> _What is being asked_
Transcribe word for word the section of the records below that opens with the line containing "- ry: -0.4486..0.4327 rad" and closes with the line containing "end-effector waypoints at"; drop every picture.

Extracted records
—————
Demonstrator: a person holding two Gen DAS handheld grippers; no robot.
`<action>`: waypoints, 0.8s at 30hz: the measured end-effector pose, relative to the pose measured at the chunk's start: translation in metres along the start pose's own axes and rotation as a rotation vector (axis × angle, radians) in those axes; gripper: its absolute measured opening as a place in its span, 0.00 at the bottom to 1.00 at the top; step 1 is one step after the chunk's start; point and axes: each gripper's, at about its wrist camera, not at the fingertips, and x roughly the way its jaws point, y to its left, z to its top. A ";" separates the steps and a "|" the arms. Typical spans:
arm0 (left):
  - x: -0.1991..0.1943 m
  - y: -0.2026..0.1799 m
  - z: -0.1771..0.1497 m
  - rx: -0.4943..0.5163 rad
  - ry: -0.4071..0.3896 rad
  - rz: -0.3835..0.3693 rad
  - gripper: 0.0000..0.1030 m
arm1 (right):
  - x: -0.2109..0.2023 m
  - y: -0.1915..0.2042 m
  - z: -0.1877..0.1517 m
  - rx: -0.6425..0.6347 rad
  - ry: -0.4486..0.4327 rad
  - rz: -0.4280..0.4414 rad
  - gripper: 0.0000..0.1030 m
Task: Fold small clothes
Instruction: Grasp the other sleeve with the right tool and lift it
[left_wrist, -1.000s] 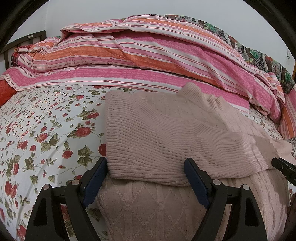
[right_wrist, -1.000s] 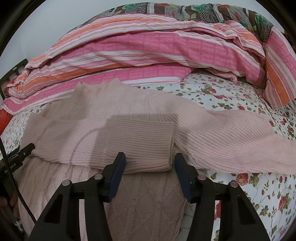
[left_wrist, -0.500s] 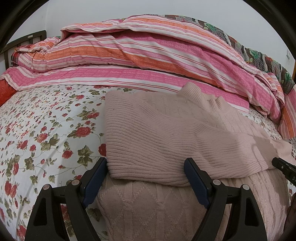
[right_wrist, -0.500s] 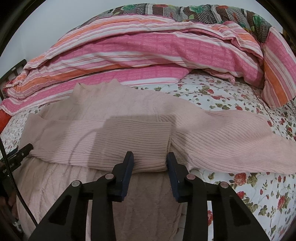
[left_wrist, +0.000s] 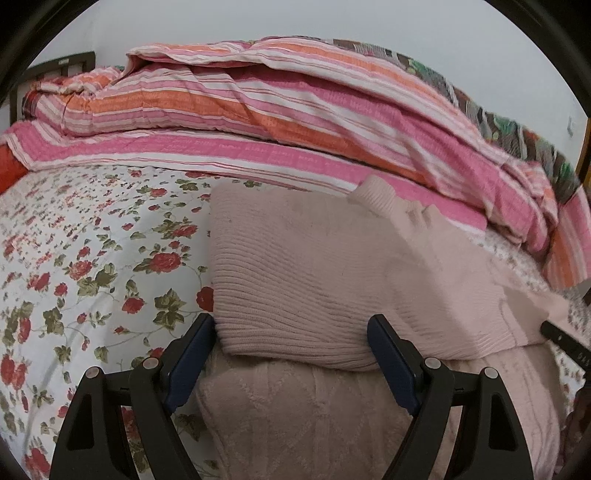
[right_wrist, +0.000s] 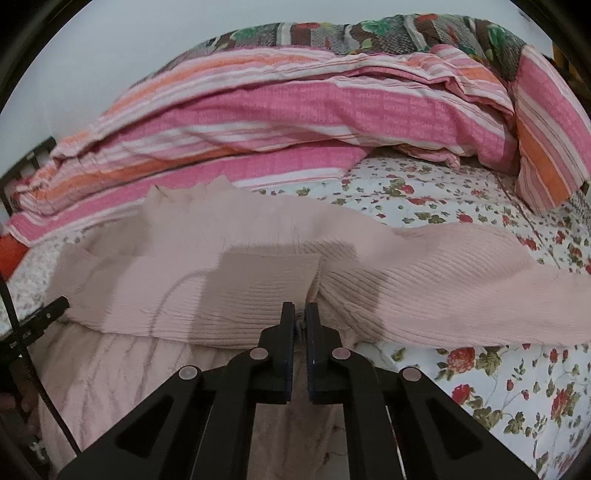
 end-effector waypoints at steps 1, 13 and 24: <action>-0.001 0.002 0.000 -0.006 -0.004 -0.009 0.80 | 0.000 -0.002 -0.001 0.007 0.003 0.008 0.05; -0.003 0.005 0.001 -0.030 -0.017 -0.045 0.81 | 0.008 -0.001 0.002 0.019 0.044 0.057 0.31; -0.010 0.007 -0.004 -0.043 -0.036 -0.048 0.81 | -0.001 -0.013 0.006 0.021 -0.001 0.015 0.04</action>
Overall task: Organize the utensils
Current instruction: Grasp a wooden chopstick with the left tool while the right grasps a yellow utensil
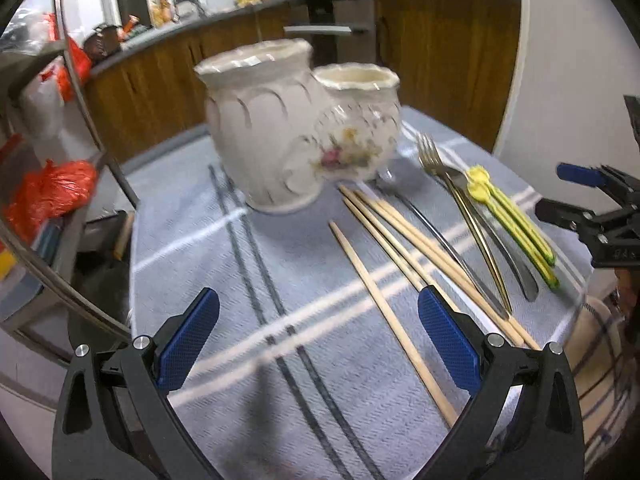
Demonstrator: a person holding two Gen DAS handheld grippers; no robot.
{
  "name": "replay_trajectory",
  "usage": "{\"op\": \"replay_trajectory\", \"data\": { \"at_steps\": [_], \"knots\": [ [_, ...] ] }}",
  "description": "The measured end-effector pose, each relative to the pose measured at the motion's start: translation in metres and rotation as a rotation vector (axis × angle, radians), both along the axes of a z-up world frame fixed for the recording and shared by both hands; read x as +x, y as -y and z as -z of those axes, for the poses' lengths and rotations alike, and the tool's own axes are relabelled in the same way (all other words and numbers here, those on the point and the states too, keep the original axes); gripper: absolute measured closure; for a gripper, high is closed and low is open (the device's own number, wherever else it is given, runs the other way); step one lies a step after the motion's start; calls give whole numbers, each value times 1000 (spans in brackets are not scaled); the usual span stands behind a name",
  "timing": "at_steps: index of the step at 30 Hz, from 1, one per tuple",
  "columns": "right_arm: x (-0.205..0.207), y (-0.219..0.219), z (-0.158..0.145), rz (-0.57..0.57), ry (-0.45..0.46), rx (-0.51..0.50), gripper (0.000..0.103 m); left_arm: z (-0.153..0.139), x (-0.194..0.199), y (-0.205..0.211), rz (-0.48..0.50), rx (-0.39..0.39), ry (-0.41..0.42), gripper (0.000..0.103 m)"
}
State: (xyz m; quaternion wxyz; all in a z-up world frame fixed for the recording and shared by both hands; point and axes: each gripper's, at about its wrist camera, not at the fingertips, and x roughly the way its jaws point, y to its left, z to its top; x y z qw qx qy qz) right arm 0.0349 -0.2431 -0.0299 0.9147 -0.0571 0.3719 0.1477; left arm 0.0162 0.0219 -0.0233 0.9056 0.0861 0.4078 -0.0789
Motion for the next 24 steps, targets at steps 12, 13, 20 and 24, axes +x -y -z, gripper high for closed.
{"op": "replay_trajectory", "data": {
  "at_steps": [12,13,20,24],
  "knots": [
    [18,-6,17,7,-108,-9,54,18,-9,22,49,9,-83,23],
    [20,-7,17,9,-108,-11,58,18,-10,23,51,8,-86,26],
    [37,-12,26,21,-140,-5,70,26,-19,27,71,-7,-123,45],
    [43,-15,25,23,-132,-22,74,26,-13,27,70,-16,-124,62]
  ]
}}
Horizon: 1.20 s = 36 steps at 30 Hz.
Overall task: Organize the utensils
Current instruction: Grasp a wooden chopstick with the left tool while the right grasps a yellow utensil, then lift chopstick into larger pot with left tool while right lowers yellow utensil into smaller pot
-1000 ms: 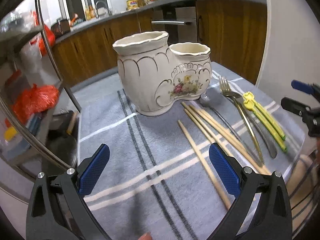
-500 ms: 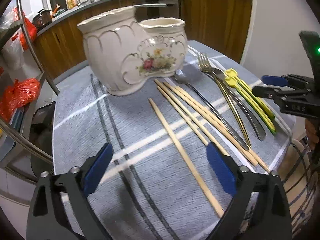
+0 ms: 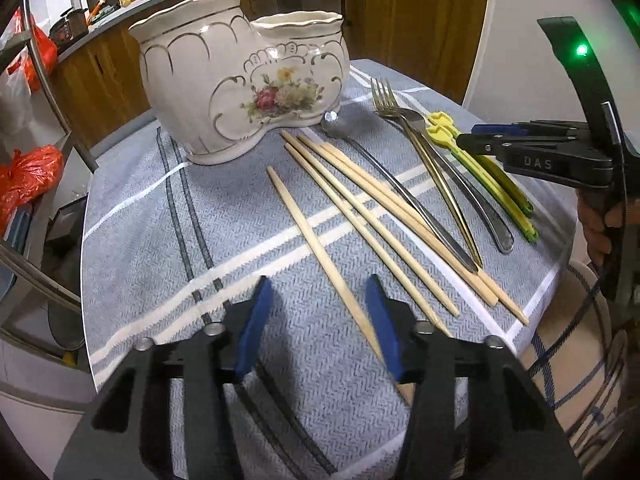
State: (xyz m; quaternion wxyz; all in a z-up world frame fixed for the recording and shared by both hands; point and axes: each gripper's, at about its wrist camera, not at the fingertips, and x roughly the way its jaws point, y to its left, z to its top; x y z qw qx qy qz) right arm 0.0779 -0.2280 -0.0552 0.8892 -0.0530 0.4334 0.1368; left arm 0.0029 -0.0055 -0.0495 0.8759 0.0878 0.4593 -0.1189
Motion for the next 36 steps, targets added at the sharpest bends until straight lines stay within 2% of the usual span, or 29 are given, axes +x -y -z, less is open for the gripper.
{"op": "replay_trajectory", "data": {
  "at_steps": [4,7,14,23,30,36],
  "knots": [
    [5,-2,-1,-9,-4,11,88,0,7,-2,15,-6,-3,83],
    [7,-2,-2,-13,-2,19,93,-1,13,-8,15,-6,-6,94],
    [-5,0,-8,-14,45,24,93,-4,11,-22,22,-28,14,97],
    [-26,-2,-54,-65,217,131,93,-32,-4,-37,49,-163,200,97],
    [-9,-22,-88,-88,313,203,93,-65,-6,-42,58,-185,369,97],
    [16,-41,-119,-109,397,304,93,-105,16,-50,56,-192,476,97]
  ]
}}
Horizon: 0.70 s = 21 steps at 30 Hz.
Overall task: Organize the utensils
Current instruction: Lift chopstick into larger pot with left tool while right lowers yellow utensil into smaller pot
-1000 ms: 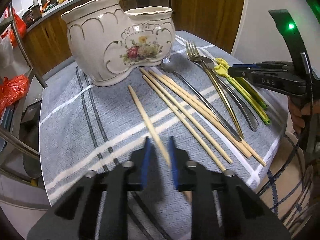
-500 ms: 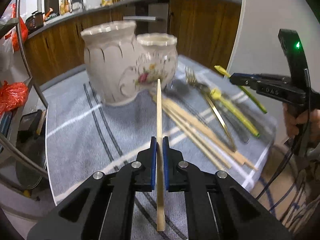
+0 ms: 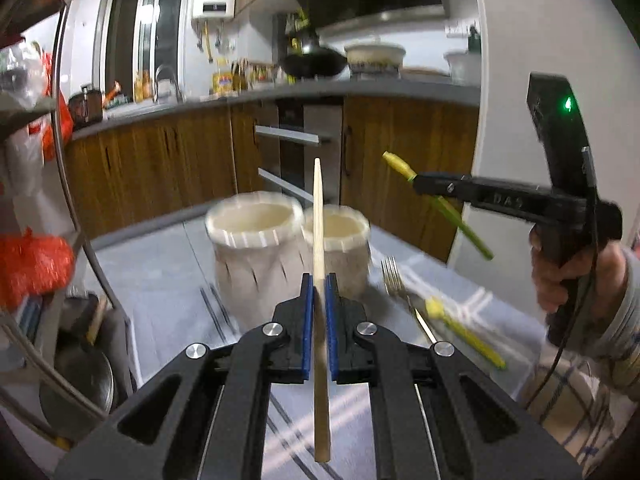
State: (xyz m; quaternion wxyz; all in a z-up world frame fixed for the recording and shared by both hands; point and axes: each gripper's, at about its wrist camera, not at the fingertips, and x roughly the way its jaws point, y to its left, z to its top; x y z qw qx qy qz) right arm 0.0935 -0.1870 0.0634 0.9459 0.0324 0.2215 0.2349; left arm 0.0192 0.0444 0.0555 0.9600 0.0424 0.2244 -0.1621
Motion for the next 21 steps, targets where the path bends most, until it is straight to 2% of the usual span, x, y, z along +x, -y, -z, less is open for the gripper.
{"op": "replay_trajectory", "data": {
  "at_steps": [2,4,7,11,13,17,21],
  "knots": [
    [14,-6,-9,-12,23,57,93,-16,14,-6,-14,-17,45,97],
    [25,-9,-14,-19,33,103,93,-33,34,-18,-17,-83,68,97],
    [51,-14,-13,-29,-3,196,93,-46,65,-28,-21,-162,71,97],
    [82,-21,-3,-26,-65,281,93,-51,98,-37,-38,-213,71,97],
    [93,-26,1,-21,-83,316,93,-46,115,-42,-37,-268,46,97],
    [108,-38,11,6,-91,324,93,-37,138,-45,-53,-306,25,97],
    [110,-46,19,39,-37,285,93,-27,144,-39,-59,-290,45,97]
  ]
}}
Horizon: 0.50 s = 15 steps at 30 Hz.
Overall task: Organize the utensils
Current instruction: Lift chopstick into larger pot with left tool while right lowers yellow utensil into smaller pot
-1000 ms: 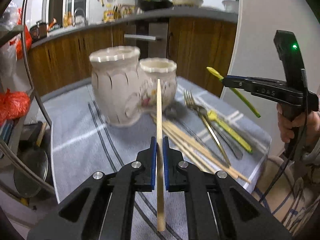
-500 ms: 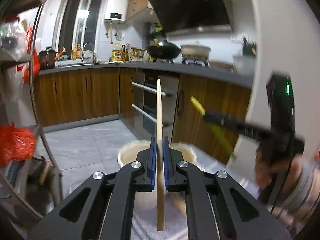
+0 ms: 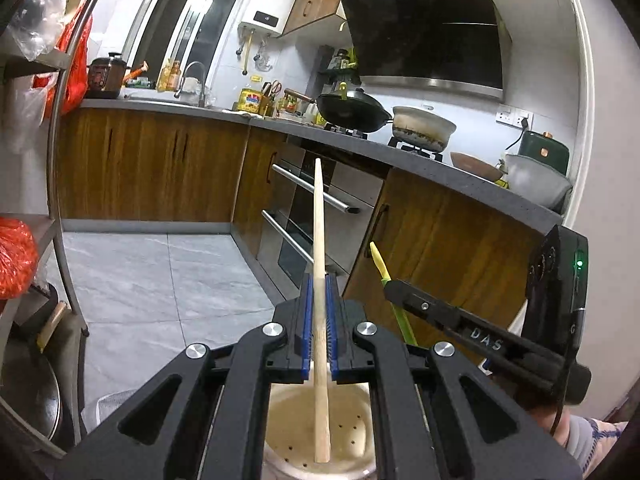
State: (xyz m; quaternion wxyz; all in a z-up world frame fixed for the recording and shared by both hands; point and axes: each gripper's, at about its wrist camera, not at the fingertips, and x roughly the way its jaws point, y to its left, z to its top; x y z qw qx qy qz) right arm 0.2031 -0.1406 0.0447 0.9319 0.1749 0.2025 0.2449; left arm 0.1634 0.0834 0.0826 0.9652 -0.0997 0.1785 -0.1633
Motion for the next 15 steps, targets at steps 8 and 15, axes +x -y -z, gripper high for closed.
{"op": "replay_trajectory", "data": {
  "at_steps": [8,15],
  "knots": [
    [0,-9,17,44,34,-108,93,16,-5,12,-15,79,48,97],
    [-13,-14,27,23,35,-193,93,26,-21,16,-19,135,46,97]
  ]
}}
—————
> _Solution_
  - ry: -0.4486..0.4327 rad
  - rz: -0.4280..0.4414 rad
  - gripper: 0.0000..0.1030 m
Task: Fold small clothes
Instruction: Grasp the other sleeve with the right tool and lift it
[left_wrist, -1.000s] 
[right_wrist, -1.000s] 
[left_wrist, -0.500s] 
[right_wrist, -0.500s] 
[left_wrist, +0.000s] 
[right_wrist, +0.000s] 
 end-effector waypoints at steps 1, 13 and 24: <action>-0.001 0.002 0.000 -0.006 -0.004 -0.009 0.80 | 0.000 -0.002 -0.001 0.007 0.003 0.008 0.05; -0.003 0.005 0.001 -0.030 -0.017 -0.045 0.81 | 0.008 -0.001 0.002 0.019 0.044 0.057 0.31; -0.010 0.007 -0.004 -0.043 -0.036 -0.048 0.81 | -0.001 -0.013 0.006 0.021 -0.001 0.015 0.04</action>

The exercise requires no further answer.